For Immediate Release:
December 18, 2015
RALEIGH — Today, the N.C. Supreme Court ordered new hearings in four Racial Justice Act cases because of legal technicalities, but did not overturn the key findings of these groundbreaking cases: that African-Americans have been systematically excluded from serving on capital juries, producing unfair outcomes for defendants on trial for their lives.
The court said the state deserved more time to review the findings of a comprehensive statistical study presented by defendants, which looked at hundreds of capital cases from 1990-2010 and found that prosecutors used peremptory strikes to remove qualified black jurors at more than twice the rate of white jurors. In the second case, where three defendants’ claims were heard jointly, the court also said the three cases should have been heard separately.
The Supreme Court encouraged both sides to present additional statistical studies. The decision will keep executions on hold indefinitely in North Carolina, where the courts have stayed all executions until Racial Justice Act litigation is resolved.

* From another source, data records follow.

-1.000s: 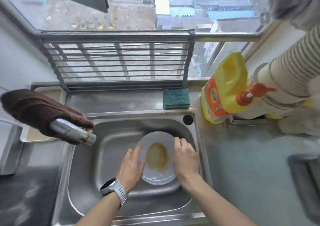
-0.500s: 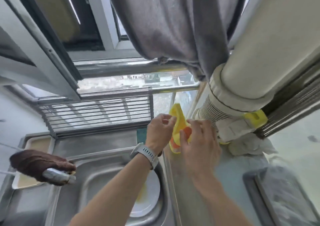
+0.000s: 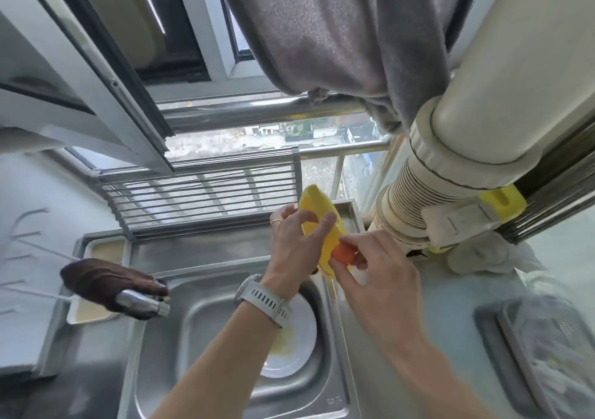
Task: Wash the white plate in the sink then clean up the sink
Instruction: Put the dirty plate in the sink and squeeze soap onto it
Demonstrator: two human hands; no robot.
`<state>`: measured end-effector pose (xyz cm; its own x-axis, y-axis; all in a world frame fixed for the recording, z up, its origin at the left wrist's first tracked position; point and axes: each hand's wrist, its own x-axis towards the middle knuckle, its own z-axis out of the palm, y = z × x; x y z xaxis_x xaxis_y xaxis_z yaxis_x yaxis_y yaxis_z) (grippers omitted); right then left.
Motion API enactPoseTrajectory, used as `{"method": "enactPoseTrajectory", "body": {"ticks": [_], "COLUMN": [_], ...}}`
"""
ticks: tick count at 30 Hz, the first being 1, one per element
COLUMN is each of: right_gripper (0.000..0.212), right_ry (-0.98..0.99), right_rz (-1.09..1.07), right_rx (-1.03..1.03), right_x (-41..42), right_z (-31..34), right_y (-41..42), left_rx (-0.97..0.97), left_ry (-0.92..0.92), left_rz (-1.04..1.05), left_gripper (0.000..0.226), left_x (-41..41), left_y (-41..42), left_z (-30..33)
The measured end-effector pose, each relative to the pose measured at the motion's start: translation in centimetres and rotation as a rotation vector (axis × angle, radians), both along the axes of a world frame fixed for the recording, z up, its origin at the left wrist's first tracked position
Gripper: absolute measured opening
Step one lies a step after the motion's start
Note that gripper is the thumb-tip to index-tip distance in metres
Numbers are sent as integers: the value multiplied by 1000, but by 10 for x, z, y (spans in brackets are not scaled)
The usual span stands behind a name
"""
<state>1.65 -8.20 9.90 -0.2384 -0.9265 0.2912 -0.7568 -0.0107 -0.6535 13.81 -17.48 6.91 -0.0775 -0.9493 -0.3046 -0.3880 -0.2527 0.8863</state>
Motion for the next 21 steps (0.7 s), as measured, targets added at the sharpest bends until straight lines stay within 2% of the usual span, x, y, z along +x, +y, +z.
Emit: {"method": "enactPoseTrajectory", "body": {"ticks": [4, 7, 10, 14, 17, 21], "right_gripper": [29, 30, 30, 29, 28, 30], "right_ry": [-76, -150, -195, -248, -284, -283], "right_rz": [146, 248, 325, 376, 363, 305], "right_rx": [-12, 45, 128, 260, 352, 424], "right_x": [45, 86, 126, 163, 175, 186], "right_z": [0, -18, -48, -99, -132, -171], "right_y": [31, 47, 62, 79, 89, 99], "left_rx": [-10, 0, 72, 179, 237, 293], "left_ry": [16, -14, -22, -119, -167, -207], "left_rz": [68, 149, 257, 325, 298, 283], "left_gripper": [38, 40, 53, 47, 28, 27], "left_x": [66, 120, 170, 214, 229, 237], "left_y": [40, 71, 98, 125, 139, 148], "left_z": [-1, -23, -52, -90, -119, -162]}}
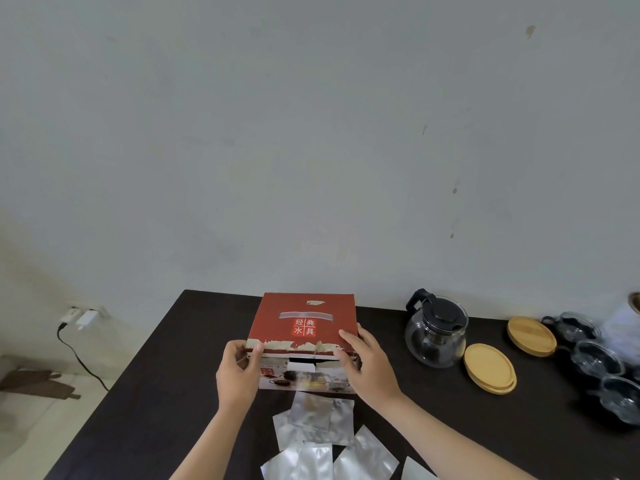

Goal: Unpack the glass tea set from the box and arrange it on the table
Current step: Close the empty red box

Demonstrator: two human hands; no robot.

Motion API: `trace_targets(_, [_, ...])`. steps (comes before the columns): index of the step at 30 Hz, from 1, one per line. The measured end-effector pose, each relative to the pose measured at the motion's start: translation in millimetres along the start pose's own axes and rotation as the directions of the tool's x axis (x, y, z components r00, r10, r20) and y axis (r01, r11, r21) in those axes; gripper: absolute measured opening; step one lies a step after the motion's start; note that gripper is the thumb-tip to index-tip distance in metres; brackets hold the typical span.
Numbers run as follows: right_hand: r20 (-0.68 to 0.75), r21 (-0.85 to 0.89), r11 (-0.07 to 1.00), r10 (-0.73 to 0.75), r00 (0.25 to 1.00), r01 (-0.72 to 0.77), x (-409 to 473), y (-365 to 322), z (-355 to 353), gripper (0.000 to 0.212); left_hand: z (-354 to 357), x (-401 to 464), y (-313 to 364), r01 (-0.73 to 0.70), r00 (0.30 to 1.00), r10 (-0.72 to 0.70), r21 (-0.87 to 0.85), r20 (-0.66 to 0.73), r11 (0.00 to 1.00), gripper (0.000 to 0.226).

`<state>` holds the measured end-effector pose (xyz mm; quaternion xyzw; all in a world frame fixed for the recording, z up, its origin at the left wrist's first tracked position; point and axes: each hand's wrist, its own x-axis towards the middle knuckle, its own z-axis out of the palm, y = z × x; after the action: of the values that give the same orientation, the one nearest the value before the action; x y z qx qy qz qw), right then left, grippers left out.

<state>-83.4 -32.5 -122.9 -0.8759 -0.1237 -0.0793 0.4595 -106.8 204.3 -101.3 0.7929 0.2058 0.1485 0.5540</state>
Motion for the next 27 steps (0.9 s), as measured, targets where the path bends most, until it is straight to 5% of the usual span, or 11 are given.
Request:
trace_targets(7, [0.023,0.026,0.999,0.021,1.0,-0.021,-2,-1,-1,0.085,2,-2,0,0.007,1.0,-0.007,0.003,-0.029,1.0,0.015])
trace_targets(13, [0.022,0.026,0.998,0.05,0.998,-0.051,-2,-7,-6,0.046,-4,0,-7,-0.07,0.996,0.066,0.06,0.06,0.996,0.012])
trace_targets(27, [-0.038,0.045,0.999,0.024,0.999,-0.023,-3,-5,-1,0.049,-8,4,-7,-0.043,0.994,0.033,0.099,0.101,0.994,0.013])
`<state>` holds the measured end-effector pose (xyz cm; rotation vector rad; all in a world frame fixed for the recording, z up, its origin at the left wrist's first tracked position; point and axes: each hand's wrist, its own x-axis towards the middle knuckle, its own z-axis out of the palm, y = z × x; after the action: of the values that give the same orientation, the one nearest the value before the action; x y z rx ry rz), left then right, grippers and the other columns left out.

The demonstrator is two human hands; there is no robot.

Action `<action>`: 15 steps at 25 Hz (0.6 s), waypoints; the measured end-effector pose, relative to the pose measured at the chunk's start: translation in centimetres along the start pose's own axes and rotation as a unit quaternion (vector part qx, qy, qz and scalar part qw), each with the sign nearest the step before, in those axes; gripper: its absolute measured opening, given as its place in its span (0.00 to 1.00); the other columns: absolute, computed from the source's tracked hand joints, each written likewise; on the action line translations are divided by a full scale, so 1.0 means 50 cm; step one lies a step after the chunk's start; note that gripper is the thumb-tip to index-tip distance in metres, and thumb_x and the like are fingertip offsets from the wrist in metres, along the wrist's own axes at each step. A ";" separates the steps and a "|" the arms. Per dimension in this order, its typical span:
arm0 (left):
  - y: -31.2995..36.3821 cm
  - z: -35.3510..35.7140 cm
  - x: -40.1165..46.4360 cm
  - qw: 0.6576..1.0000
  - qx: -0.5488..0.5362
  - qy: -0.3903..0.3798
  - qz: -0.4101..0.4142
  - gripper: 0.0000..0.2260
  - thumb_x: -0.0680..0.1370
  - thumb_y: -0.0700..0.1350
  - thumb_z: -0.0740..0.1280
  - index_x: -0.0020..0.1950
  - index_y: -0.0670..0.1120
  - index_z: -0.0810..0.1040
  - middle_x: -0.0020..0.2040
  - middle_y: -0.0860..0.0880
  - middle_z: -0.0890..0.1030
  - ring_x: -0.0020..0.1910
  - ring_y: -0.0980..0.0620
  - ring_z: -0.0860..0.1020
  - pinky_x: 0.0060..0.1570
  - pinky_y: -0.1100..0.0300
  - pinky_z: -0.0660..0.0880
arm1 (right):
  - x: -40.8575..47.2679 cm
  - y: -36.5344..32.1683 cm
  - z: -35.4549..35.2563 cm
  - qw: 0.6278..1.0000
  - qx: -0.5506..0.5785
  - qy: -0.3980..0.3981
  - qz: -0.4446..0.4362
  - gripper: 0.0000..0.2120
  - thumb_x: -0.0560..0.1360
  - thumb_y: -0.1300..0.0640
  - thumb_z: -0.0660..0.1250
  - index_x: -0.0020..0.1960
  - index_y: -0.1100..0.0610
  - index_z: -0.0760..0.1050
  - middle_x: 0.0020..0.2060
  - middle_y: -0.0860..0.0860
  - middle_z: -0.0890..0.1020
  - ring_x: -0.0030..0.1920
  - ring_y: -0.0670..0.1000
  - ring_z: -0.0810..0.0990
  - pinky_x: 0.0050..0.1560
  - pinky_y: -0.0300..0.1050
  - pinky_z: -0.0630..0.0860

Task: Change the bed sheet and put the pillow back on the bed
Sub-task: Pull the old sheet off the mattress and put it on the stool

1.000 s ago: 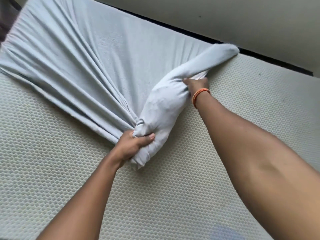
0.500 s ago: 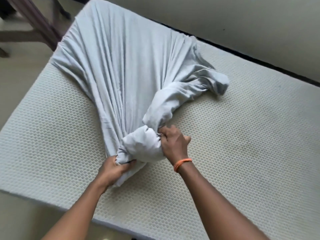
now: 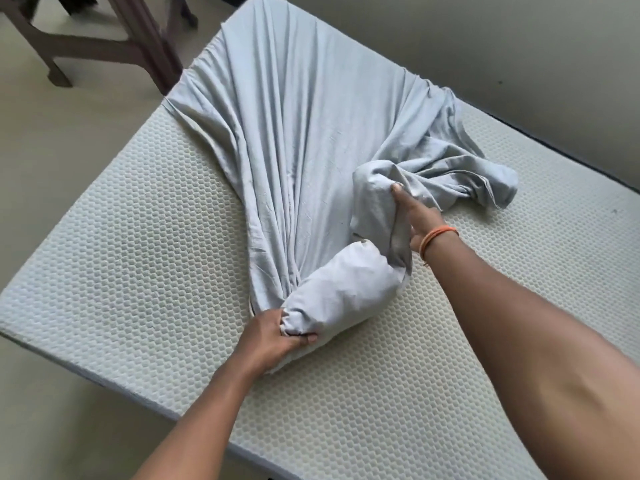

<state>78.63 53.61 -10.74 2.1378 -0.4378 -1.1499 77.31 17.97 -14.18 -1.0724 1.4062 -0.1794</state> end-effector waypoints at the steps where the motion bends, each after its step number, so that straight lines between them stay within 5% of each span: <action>1: -0.003 -0.005 0.004 1.000 0.002 -0.007 0.007 0.10 0.64 0.57 0.80 0.40 0.58 0.82 0.36 0.65 0.83 0.38 0.72 0.78 0.36 0.73 0.72 | 0.005 -0.010 0.024 1.000 -0.013 -0.003 0.002 0.48 0.47 0.41 0.85 0.63 0.56 0.77 0.54 0.53 0.84 0.51 0.53 0.84 0.57 0.52 0.79; 3: -0.002 -0.013 0.008 1.000 0.010 -0.012 0.020 0.13 0.64 0.59 0.79 0.44 0.56 0.83 0.40 0.61 0.85 0.40 0.69 0.79 0.40 0.68 0.74 | -0.053 -0.047 0.078 0.989 -0.115 -0.025 -0.089 0.26 0.63 0.54 0.77 0.58 0.62 0.79 0.46 0.54 0.81 0.47 0.51 0.80 0.52 0.44 0.75; 5: -0.001 -0.017 0.009 0.999 0.028 -0.002 0.041 0.15 0.65 0.61 0.77 0.46 0.54 0.83 0.41 0.60 0.84 0.40 0.67 0.79 0.41 0.64 0.75 | -0.142 -0.050 0.131 0.906 -0.307 -0.072 -0.284 0.07 0.70 0.55 0.66 0.44 0.54 0.81 0.40 0.52 0.78 0.44 0.48 0.73 0.48 0.47 0.69; 9: 0.018 -0.032 0.017 0.980 0.127 0.087 0.129 0.18 0.63 0.62 0.77 0.44 0.53 0.79 0.43 0.54 0.80 0.43 0.53 0.78 0.41 0.58 0.73 | -0.296 0.031 0.130 0.568 -0.671 -0.245 -0.409 0.12 0.68 0.52 0.59 0.39 0.52 0.80 0.43 0.47 0.79 0.44 0.48 0.76 0.47 0.48 0.58; 10: 0.028 -0.033 0.021 0.964 0.183 0.117 0.151 0.24 0.61 0.62 0.77 0.49 0.51 0.78 0.47 0.52 0.77 0.46 0.50 0.77 0.44 0.55 0.75 | -0.313 0.038 0.115 0.538 -0.702 -0.239 -0.401 0.11 0.69 0.52 0.59 0.39 0.52 0.80 0.43 0.48 0.78 0.48 0.50 0.77 0.48 0.49 0.60; 13: 0.089 -0.038 0.048 0.916 0.295 0.176 0.209 0.45 0.57 0.61 0.79 0.68 0.49 0.63 0.69 0.45 0.64 0.63 0.41 0.71 0.57 0.43 0.74 | -0.309 0.036 0.096 0.549 -0.699 -0.209 -0.408 0.10 0.71 0.52 0.59 0.38 0.51 0.79 0.43 0.46 0.78 0.52 0.52 0.76 0.48 0.52 0.60; 15: 0.137 -0.052 0.085 0.884 0.401 0.081 0.225 0.61 0.59 0.62 0.78 0.78 0.47 0.43 0.80 0.44 0.42 0.78 0.37 0.49 0.71 0.34 0.56 | -0.310 0.046 0.105 0.529 -0.693 -0.218 -0.439 0.13 0.70 0.49 0.56 0.40 0.50 0.79 0.44 0.45 0.80 0.51 0.53 0.76 0.46 0.51 0.59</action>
<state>83.29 47.28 -7.56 2.5579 -1.4437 -0.5405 77.02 32.28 -5.92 -2.8570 0.1056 0.6158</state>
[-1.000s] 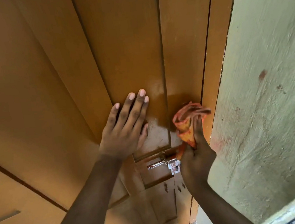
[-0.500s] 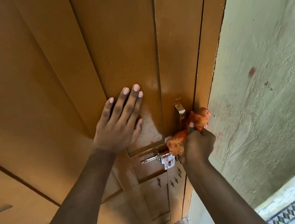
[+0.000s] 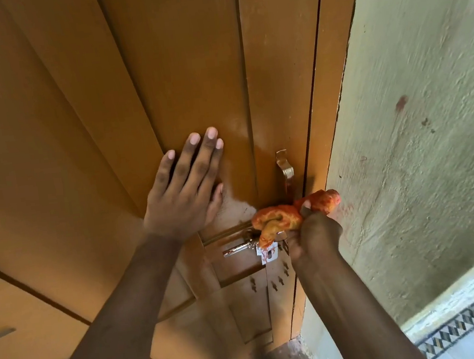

“We are confident that, no matter how many hearings are held or studies completed, we will win this case. The evidence of racial bias in jury selection is simply overwhelming and undeniable,” said Jay Ferguson, attorney for the defendants. “All this decision will do is add more delays and cost the state millions to conduct new studies and hold new hearings. We will be throwing more taxpayer money into a hopelessly broken death penalty.”
The four defendants whose cases were decided today — Marcus Robinson, Quintel Augustine, Christina Walters, and Tilmon Golphin — were all removed from death row and resentenced to life without parole by Superior Court Judge Gregory Weeks in 2012. Weeks wrote in his ruling that he found “a wealth of evidence showing the persistent, pervasive, and distorting role of race in jury selection throughout North Carolina.”
“The powerful evidence that Judge Weeks found still stands,” said Ferguson. “Nothing the Supreme Court did today challenges that in any way. As a state, we cannot ignore this troubling evidence that racial bias infects the death penalty from the very beginning of the process. When we cannot even choose the jury fairly, we surely cannot ensure fair trials and outcomes for defendants facing execution.”